Arrow-right Camera
The Spokesman-Review Newspaper
Spokane, Washington  Est. May 19, 1883

Data: Colon test did not find growth

Patrick Walters Associated Press

PHILADELPHIA – A common screening test failed to detect potentially cancerous colon growths 95 percent of the time, falsely reassuring patients and doctors, a new study found.

Researchers found that the digital in-office test on stool samples was not as reliable as a six-sample test given to patients to do at home – although even that test detected potentially cancerous growths less than 24 percent of the time.

“What we found is that it was pretty worthless,” Dr. David Lieberman, one of the study’s authors, said of the in-office test. “It’s a wake-up call that we shouldn’t be relying on this test.”

The study, published today in Annals of Internal Medicine, was conducted at 13 Veterans Affairs medical centers and involved 2,665 patients – most of them men – who were given the at-home test and the in-office test followed by a colonoscopy. The digital fecal occult blood test was positive in only 5 percent of patients with tumors or large precancerous growths called polyps; the take-home test found 24 percent.

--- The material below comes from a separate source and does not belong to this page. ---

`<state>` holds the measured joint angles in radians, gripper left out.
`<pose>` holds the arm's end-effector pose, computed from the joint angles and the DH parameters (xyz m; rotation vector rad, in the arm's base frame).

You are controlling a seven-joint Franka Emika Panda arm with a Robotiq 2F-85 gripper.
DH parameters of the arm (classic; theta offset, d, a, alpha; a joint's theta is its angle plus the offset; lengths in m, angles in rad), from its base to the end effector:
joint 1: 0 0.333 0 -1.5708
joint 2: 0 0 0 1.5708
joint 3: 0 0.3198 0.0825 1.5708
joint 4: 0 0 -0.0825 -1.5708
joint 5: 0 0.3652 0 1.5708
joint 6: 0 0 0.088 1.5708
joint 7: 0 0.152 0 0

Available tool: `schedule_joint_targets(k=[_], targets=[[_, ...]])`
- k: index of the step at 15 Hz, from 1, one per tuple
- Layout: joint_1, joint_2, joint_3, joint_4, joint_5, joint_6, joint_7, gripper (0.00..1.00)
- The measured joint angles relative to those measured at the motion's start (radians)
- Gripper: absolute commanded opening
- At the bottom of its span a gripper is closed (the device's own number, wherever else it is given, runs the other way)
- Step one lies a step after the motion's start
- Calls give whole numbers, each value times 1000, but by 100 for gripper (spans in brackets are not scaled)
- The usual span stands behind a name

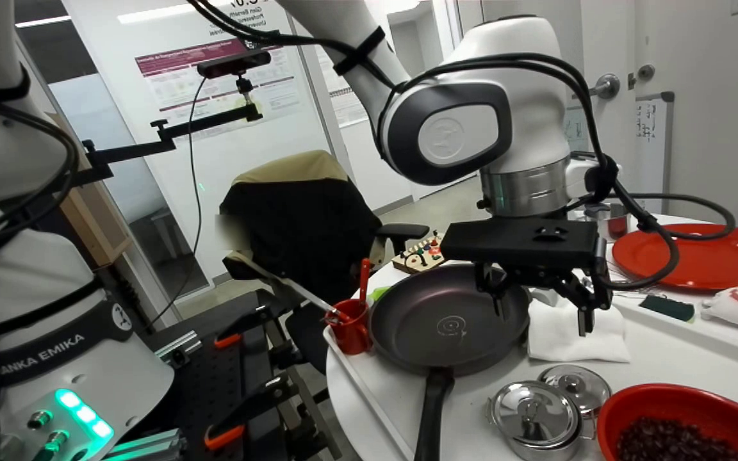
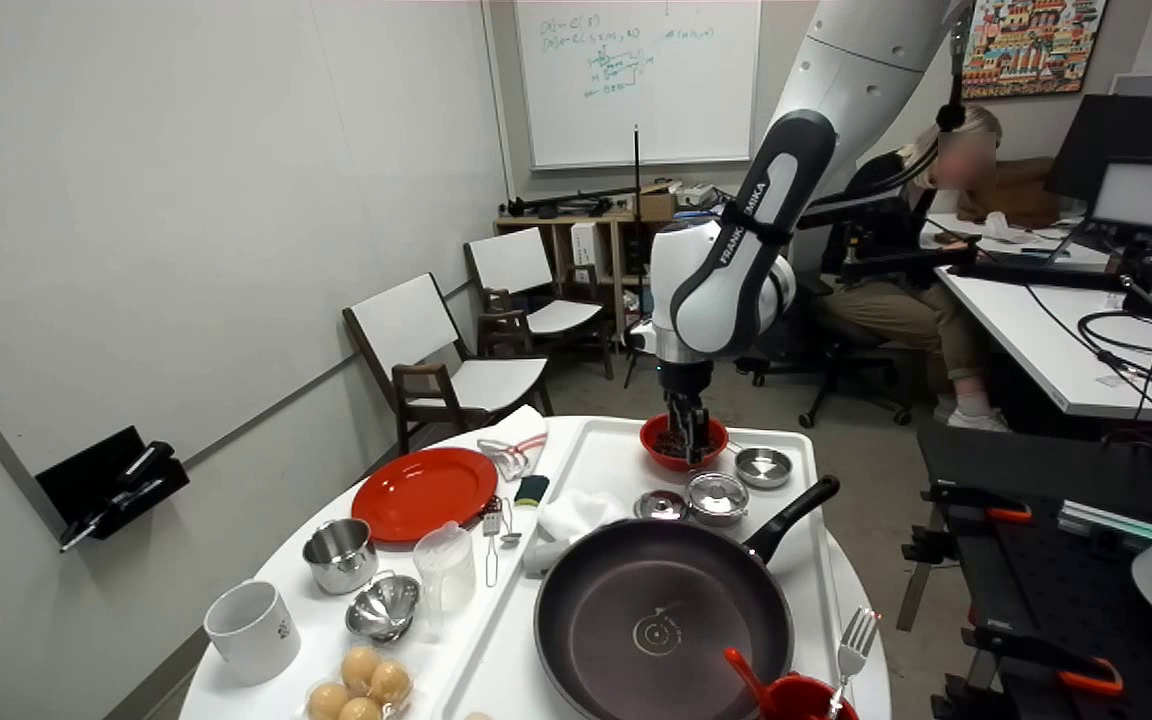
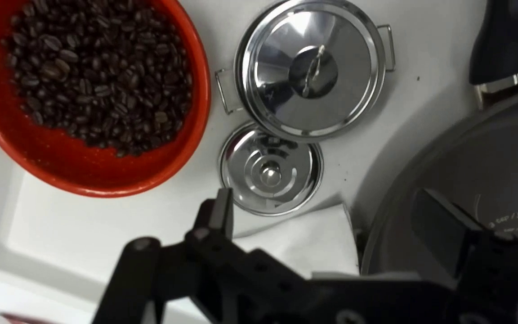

The reliability of the at-home test, however, improves if patients use it every year, said Lieberman, gastroenterogy chief at Portland VA Medical Center in Oregon.

Because polyps and tumors often bleed intermittently, the chances of detecting them increase as more samples are taken over time, he said.

Early testing can find growths before they turn cancerous, a process that can take five to seven years, Lieberman said. The take-home test was positive for 43 percent of patients who actually had cancer, the study said.

A survey of physicians also published in Annals of Internal Medicine found that about a third used only the office test, a fourth used only the home test, and about 40 percent used both.

The survey was funded by the National Cancer Institute and the Centers for Disease Control and Prevention, said one possible reason for using the office tests was concern that patients won’t complete the home tests.

The completion rate varies greatly, with the median between 40 and 50 percent.